Activity
Only one span of the listing below is wanted: the lines from the one with "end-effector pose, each" through the one with "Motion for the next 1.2", reproduced exactly, both ends kept.

Extracted data
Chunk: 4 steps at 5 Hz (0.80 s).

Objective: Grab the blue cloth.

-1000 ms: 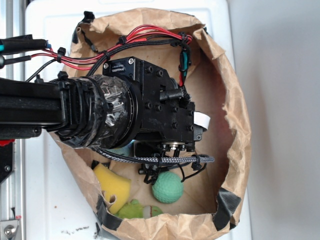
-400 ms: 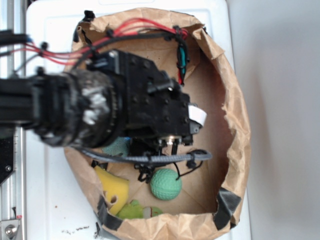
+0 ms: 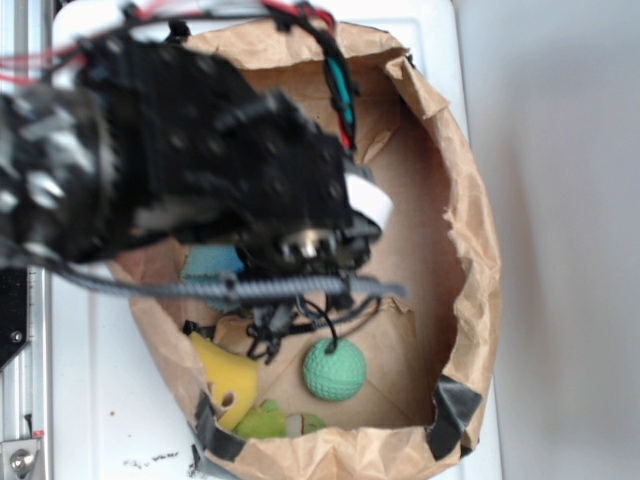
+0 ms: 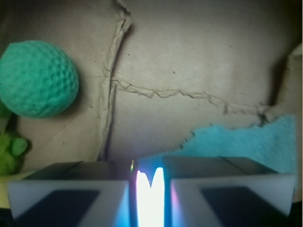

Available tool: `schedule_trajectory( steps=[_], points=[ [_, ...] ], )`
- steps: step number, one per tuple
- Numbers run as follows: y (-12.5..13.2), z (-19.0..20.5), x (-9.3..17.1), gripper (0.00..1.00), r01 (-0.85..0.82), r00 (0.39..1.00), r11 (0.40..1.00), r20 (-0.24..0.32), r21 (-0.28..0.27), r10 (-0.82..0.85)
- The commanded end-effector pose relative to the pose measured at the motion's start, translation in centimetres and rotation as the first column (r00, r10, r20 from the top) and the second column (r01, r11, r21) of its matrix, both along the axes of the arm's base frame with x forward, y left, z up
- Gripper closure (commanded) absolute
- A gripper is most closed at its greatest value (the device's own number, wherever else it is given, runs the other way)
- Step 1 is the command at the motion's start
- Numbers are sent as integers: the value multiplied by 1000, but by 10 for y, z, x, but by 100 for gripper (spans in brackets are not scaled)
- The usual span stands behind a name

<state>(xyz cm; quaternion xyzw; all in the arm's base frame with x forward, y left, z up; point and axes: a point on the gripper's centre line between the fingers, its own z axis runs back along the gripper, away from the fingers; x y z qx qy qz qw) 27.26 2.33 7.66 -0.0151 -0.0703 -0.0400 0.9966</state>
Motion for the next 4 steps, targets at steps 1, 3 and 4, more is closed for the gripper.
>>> schedule_trajectory(
  steps=[1,3,4],
  points=[
    [27,-7,-1,0,-56,998,996,-5,72,57],
    [30,-34,-7,0,-32,997,992,-71,120,41],
    [33,-44,-12,0,-19,993,990,-110,142,35]
  ],
)
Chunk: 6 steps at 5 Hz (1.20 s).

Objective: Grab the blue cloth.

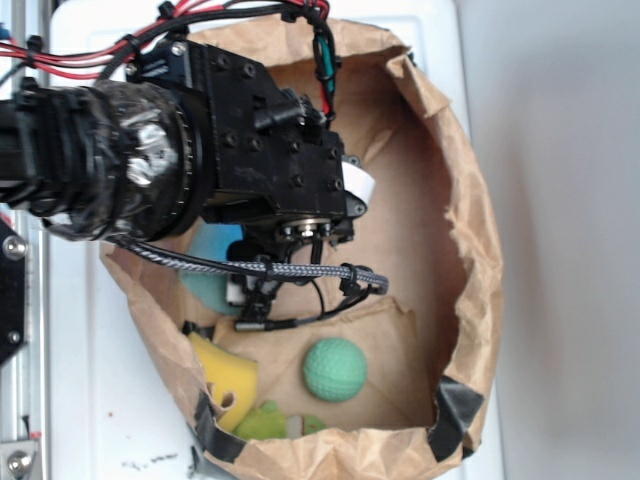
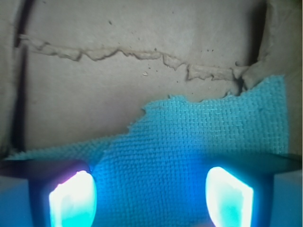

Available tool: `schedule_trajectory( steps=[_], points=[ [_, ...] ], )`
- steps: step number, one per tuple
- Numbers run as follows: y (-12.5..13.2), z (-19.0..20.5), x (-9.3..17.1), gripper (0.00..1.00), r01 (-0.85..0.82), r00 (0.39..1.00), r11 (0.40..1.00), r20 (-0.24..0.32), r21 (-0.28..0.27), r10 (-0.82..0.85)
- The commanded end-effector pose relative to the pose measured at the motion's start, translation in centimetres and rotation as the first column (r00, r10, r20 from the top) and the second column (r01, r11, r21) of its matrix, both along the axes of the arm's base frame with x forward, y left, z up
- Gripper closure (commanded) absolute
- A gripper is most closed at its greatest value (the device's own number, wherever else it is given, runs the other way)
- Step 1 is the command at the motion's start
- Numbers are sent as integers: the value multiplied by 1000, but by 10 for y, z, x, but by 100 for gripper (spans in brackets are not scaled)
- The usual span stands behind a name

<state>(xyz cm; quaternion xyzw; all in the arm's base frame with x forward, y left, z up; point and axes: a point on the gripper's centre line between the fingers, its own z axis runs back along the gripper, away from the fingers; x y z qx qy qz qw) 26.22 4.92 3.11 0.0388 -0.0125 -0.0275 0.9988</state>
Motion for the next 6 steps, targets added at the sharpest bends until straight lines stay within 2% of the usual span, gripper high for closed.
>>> schedule_trajectory(
  steps=[1,2,3,6],
  points=[
    [2,-4,-7,0,34,999,999,-13,41,-33],
    [0,-6,-9,0,30,999,999,-13,37,-29],
    [0,-6,-10,100,14,1000,999,1,33,-14],
    [-3,-3,-12,100,26,1000,999,15,30,-27]
  ],
)
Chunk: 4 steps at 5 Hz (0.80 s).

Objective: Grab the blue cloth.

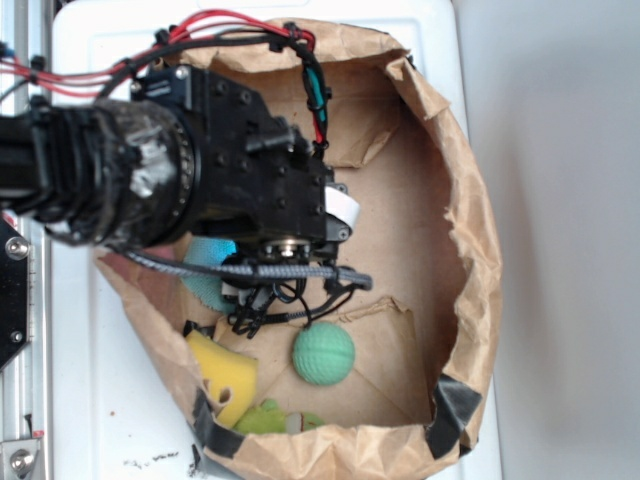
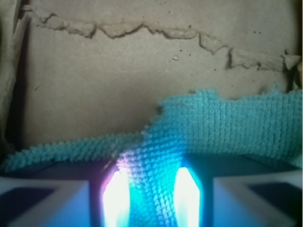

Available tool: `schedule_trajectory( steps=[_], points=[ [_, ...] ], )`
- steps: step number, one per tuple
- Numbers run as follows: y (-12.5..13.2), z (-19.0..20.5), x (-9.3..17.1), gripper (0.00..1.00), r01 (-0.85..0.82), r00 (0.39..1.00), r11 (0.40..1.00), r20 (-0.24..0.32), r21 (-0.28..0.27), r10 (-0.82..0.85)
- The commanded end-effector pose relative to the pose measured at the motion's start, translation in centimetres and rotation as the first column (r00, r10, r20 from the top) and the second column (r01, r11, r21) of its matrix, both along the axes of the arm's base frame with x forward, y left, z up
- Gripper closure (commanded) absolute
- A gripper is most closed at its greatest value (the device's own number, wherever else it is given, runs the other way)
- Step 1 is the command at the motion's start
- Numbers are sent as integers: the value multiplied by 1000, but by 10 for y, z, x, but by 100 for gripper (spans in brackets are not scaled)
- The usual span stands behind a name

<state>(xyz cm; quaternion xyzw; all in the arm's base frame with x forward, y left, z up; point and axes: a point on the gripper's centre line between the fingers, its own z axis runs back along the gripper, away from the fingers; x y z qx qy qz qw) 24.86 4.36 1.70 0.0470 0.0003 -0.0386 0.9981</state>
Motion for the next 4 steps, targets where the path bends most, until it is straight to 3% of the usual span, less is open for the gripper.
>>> schedule_trajectory(
  steps=[1,3,4],
  points=[
    [2,12,2,100,7,999,1000,43,12,-8],
    [4,25,3,100,-4,998,1000,60,-8,4],
    [4,52,3,100,-18,994,999,107,-38,22]
  ],
)
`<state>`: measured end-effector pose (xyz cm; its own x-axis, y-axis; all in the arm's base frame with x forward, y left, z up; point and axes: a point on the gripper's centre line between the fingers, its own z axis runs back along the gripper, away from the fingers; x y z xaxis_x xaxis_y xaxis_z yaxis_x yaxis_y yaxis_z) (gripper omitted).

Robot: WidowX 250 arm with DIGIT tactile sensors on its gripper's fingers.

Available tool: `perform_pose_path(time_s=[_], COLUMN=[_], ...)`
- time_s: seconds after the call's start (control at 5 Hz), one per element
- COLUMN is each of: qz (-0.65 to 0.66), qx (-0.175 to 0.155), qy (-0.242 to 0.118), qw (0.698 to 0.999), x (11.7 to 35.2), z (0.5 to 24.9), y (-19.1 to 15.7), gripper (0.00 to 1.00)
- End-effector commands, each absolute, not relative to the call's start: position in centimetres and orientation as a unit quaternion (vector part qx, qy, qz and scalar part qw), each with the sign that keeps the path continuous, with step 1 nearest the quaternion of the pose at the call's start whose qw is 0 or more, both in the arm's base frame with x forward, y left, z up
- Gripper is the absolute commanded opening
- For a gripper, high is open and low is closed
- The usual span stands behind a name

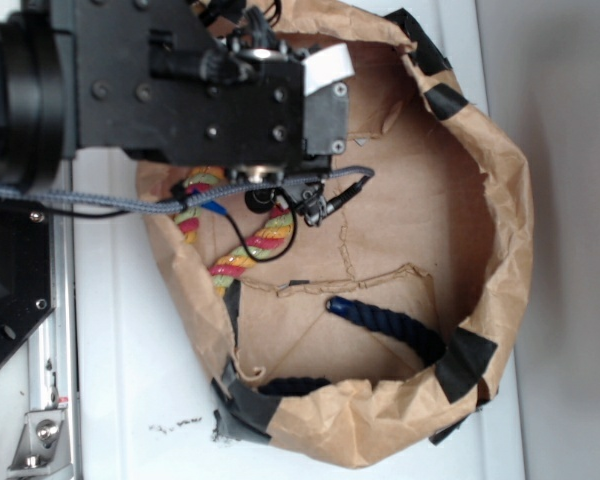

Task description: Grab the silver keys.

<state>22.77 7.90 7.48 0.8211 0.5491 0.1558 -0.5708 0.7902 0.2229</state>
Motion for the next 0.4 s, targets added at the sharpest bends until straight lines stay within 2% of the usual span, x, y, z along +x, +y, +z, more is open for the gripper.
perform_pose_path(time_s=[0.0, 0.2], qz=[0.302, 0.293], qx=[0.125, 0.116], qy=[-0.070, -0.080], qw=[0.942, 0.946], x=[22.53, 23.02], z=[8.34, 7.63], y=[9.44, 9.56], gripper=[1.00, 1.00])
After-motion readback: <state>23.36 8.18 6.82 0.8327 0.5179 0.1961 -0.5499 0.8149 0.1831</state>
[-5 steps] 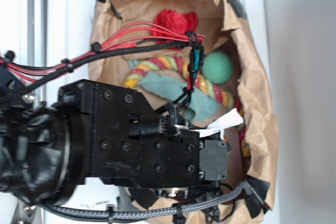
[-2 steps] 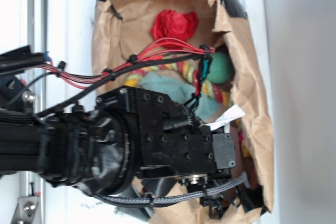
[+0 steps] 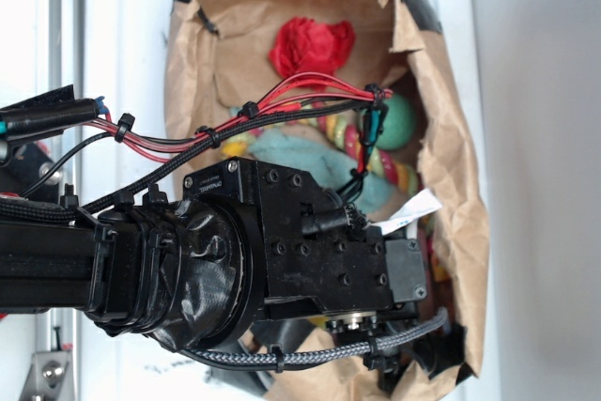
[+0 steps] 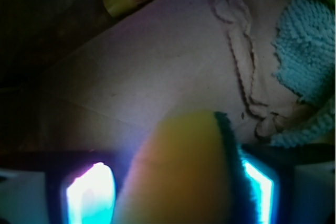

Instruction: Grab the green sponge.

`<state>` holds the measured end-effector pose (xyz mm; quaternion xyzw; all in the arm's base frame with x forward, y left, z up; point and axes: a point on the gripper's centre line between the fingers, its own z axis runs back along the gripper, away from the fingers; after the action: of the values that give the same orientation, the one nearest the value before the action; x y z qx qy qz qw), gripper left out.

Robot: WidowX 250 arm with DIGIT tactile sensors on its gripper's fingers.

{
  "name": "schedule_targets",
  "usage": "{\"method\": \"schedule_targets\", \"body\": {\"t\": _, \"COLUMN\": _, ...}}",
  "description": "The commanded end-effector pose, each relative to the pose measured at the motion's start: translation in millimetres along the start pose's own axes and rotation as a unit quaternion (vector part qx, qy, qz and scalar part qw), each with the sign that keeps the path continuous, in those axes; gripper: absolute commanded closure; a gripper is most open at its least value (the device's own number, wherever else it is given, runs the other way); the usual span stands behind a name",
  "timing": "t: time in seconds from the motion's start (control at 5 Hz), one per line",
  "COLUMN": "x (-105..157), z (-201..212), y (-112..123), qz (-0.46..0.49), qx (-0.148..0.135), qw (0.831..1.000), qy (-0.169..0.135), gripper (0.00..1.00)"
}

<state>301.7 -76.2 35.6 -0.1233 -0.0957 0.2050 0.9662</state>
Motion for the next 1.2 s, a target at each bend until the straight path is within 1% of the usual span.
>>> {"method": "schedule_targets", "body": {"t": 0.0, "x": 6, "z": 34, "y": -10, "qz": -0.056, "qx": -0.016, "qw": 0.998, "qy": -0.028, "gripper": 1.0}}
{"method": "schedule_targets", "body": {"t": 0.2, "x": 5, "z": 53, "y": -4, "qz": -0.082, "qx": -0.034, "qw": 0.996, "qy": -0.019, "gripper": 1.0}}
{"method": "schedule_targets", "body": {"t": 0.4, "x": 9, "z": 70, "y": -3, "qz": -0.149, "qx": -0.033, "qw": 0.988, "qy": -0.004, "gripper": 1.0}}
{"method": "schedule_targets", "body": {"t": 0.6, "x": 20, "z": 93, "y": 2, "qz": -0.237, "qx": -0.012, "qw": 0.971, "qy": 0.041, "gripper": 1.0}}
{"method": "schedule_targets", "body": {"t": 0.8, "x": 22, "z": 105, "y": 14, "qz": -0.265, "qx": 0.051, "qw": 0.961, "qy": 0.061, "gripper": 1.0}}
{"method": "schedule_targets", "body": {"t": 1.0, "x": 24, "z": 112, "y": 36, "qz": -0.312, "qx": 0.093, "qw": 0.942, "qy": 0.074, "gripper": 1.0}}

Result of this exercise
  "description": "The commanded end-effector pose, each relative to the pose measured at the motion's start: translation in millimetres along the start pose's own axes and rotation as a unit quaternion (vector part qx, qy, qz and scalar part qw), each with the sign that keeps the path continuous, in those axes; gripper: absolute commanded closure; a gripper is most open at its least value (the device's own number, wherever else it is given, runs the other way); the usual span stands behind a name",
  "timing": "t: time in seconds from the motion's start (control at 5 Hz), one per line",
  "COLUMN": "x (-105..157), z (-201..212), y (-112..123), qz (-0.46..0.49), qx (-0.148..0.135), qw (0.831..1.000), qy (-0.169..0.135), gripper (0.00..1.00)"
}

<state>301.7 -76.2 35.6 -0.1233 -0.0957 0.2050 0.9662</state>
Motion for the next 1.2 s, a target at each bend until the straight path is within 1% of the usual span.

The exercise contains no remaining tasks.